Making AI stick: Change management as a first-class discipline in automation programmes
I want to start with a number that I find both striking and entirely unsurprising: the majority of AI automation programmes that underperform their projected value do so not because the technology fails, but because adoption falls short of expectations. The agents are running and the processes are automated, but the people who are supposed to be working with the system are partially or entirely working around it. They’re reverting to manual processes, duplicating work, or simply not using the capability that’s been built.
This is the pattern that change management is supposed to prevent, and in the programmes I have been involved in, the difference between the ones that achieve high adoption and the ones that struggle is not luck, and it is not technology. It is whether change management was treated as a first-class discipline with the same rigor, the same resourcing, and the same leadership attention as the technical delivery, or as an afterthought.
Why 'communications' is not change management
The change management approach in many AI programmes follows a predictable sequence. A launch communication is prepared, typically signed by a senior leader, a town hall is held, FAQs are published on the intranet, and A training session is scheduled for the affected teams. The change is declared managed.
None of these activities are wrong as they are all necessary, but they share a common limitation: they are one-directional. They inform people of what is happening, but they do not create the conditions in which people can shape what is happening or genuinely engage with the implications for their work.

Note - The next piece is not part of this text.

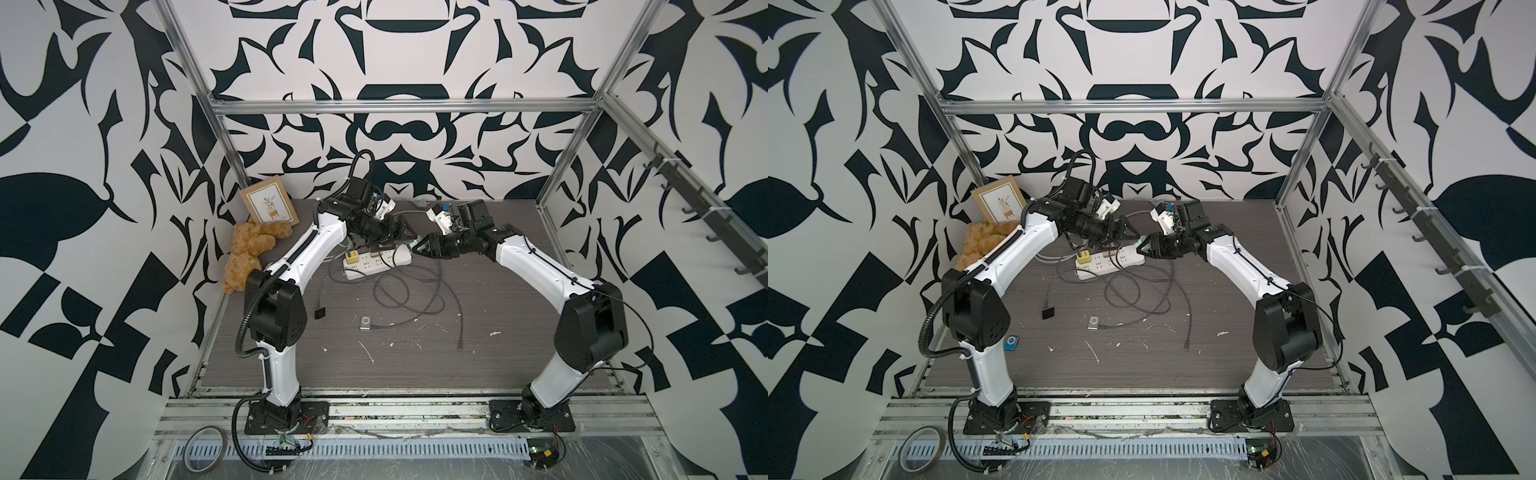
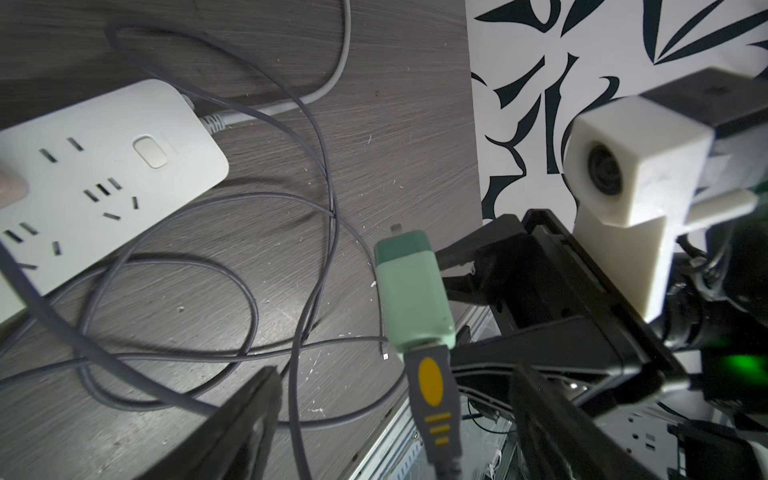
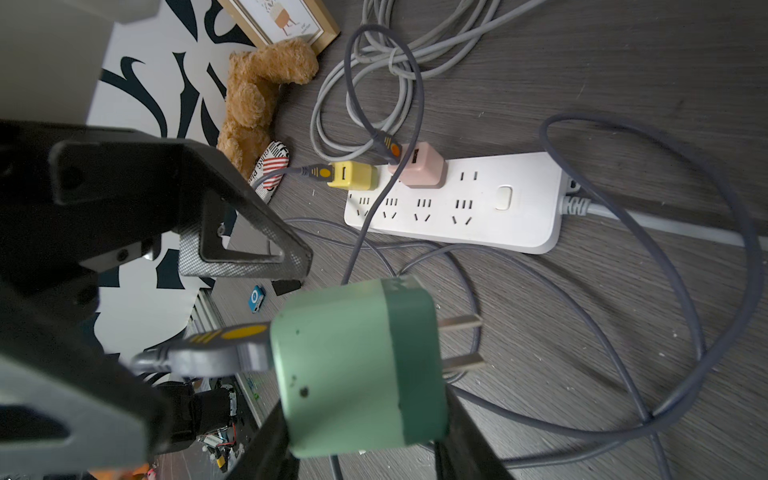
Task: Charge mp3
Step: Pick up the plug from the center of the board.
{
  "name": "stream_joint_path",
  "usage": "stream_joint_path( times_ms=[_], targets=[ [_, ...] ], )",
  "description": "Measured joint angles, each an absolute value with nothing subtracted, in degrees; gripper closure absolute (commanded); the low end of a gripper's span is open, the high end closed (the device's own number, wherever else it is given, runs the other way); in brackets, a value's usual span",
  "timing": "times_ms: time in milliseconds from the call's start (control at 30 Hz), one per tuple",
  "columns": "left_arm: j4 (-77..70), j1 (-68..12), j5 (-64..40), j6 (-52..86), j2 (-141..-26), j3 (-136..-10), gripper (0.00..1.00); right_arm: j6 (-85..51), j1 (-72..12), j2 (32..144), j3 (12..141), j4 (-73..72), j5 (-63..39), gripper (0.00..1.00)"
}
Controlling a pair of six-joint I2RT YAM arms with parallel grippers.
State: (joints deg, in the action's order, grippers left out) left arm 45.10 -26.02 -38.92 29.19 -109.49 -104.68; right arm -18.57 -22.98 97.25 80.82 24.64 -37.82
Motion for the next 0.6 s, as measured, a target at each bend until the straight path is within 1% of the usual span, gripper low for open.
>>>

Real change management is a two-way process. It creates structured opportunities for the people whose work is changing to contribute their knowledge, raise their concerns, and influence the design. It has mechanisms for capturing and acting on feedback that are visible enough to be trusted. This continues after go-live through the first operational period, through the first significant process update, and through the moments when things don't go exactly as planned.
Process discovery as a change management tool
One of the most effective change management practices I have seen in automation programmes is also one of the most straightforward: genuine process discovery workshops with the teams whose work will be automated.
These workshops are not primarily a technical exercise although they do produce valuable information about process detail, edge cases, and exception handling that the technical team often lacks. Their primary function is to establish the relationship between the automation programme and the people it will affect. They communicate, through the act of asking rather than telling, that the team's knowledge matters and that their input will shape the outcome.
The contrast with the announcement-led approach is stark. In the programmes where discovery workshops have been run well, I have consistently seen teams move from apprehension to engagement and this is not because the automation is less disruptive, but because they have had a hand in designing how the disruption is managed. The automation is no longer something being done to them, it is something they have helped to build.
The escalation channel problem
One of the most common change management failures is the absence of a credible escalation channel for operational concerns. There is almost always a nominal mechanism whether it’s a project email address, a 'feedback' section in the training materials, or a named project manager. What is far less common is a mechanism that the people on the ground actually trust to produce a response.
The test of a credible escalation channel is not its existence but its track record. Has a concern raised through this channel previously resulted in a visible change? If the answer is yes, people will use it. If the answer is no, or if people don't know, they will not.
This matters because the people closest to the process are almost always the first to notice when something in the automation is not working as intended. They are the early warning system for operational problems that, if left unaddressed, will compound. If they do not trust the escalation channel, those problems do not get escalated, they get worked around. The manual override rates climb, the agent's effective scope narrows, the programme delivers less value than it should, and nobody quite knows why.
The role of senior leadership in change
Executive sponsorship is one of the most discussed and most frequently misunderstood concepts in change management and it is not the same as executive approval. Approval is a decision made before the programme starts. Sponsorship is an ongoing commitment of attention and presence throughout the programme, including at the moments when things are difficult.
The moments that matter most are not the launch event or the go-live milestone, they are the six-month operational review, when the initial excitement has faded and the real operational challenges are becoming clear. They are the first significant process update when the automation needs to change and the organisation needs to adapt. They are the moments when a team member raises a concern that turns out to be valid, and senior leadership demonstrates that the concern was worth raising.
People take their signals about what matters from where senior leaders put their attention. An automation programme that receives prominent executive attention at launch and then disappears from the leadership agenda sends a clear signal: this was a project, and the project is done. An ongoing, visible leadership commitment to the programme sends the opposite signal, and that signal is one of the most powerful drivers of sustained adoption.
Building the capability, not just delivering the project
The ultimate measure of effective change management in an automation programme is not adoption at go-live, it is whether the organisation has developed the capability to work effectively with AI agents over the long term. This pertains to managing them, updating them, escalating concerns about them, and integrating new agents into the workforce as the programme expands.
This capability does not develop automatically as it requires deliberate investment in training, in clear role design, in communication channels that remain open after the project team has moved on. The organisations that invest in this from the outset rather than assuming that adoption will consolidate over time without further intervention are the ones whose programmes continue to scale.
The change management discipline that produces this outcome is not complex. It is consistent, visible, and honest. It treats the people whose work is changing as collaborators rather than recipients and it maintains the same standard of rigor and leadership attention after go-live as before it. This is not a guarantee of success, but the absence of it is a near-guarantee of the underperformance pattern described at the start of this piece.